Sometimes people bring me ideas for blog posts. This week a friend suggested I write about the annoying author who “over-promotes.”
Do you think there is such a thing as over-promoting your book or yourself? I’m sure this subject could be debated from now until Sunday. What’s considered obnoxious promotion to one person might be creative, clever, on-the-ball promotion to another. Here’s what happened in my friend’s case.
She wrote an article and it was published. An author came along and posted a comment. What bothers my friend is that the comment was pure and blatant self-promotion. There was not one gracious iota about it. This author took the opportunity to promote. And promote, she did without ever mentioning the article she was using—that she had hitched her soapbox to. She simply took up that space and used that venue to promote her book and her views.

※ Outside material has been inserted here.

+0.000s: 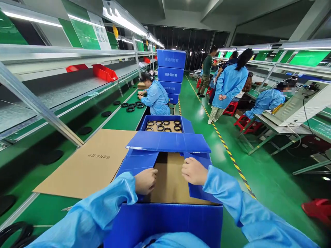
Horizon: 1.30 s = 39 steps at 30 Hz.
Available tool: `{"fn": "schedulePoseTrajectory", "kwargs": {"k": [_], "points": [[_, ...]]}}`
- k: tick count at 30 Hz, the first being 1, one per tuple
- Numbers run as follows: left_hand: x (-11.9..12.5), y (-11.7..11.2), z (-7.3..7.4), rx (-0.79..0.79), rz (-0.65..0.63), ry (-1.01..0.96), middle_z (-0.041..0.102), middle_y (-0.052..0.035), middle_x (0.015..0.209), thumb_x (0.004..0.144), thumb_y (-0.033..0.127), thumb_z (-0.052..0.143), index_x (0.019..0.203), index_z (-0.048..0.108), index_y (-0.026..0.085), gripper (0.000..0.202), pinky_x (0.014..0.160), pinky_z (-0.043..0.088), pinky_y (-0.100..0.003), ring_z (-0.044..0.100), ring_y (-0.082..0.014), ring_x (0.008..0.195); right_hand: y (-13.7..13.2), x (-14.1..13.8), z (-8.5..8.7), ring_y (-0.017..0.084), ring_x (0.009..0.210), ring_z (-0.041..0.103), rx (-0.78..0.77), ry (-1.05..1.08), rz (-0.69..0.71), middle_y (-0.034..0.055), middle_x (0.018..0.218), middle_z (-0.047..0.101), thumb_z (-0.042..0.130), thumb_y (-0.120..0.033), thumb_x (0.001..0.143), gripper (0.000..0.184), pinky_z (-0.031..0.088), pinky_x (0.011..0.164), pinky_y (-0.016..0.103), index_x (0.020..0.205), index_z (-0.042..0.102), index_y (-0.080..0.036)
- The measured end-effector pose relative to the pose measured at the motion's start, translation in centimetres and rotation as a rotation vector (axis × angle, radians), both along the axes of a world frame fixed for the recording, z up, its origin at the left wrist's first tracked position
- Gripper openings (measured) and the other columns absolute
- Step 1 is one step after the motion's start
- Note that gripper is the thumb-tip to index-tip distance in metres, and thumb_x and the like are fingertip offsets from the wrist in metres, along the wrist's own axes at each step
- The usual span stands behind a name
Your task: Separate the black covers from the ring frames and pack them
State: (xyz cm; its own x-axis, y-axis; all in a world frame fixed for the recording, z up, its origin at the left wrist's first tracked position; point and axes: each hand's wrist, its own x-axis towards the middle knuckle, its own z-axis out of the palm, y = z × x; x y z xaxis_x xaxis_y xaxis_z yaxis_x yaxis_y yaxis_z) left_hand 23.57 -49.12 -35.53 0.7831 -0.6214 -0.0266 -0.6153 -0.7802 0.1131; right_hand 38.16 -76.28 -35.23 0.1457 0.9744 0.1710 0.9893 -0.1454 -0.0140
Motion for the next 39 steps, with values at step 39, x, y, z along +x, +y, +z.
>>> {"fn": "schedulePoseTrajectory", "kwargs": {"k": [39], "points": [[-8.9,14.4,12.3,-0.125,0.421,-0.272,0.072,-0.0053,0.106,0.100,0.029,0.039,0.103,0.069,0.022,0.030,0.093,0.048,-0.034,0.064,-0.0186,0.100,5.8,2.3,2.9,0.028,0.106,0.056,-0.563,-0.124,-0.208,0.0106,0.098,0.070,0.059,-0.014,0.084,0.020,0.047,0.083,0.039,0.096,0.074,-0.020]]}}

I still suggest that you should use opportunities such as this to promote your book, but do so with some sort of grace, for heaven sakes. Let’s say that you have a book of poetry and you found a great article or blog post featuring an active group who is fostering the reading and writing of poetry in schools. Sure leave a comment. But start out by commending this group’s efforts. Maybe compliment the writer for a well-written piece of importance to the community and then, perhaps, briefly tell of your experience learning about poetry in grammar school, for example. Then mention that you are now the author of a book of poetry. In my opinion, this is a more gracious way to promote yourself or your book using someone else’s article or blog post.
You can ride on the shirttails of another author or freelance writer, just do so with class, not brass.
Here’s another example: You have written a book focused on the life for one woman living in the Middle East. One day, you read an article featuring the Middle Eastern woman’s plight—how women today survive in some of the small villages. You want to promote your book to the readers of this article. Great idea! These readers are probably your readers and this is an opportunity to reach them. The gracious way to proceed would be to compliment the writer on her research and sensitivity to the subject. Explain that you have traveled into some of these communities while researching for your book and maybe tie something from your book to an area of research noted in the article. Of course, give the title of your book and a bit-ly Amazon link along with your name.
Now go out and find recent blog posts and articles on the topic of your book and see how gracious you can be while promoting the heck out of your wonderful book.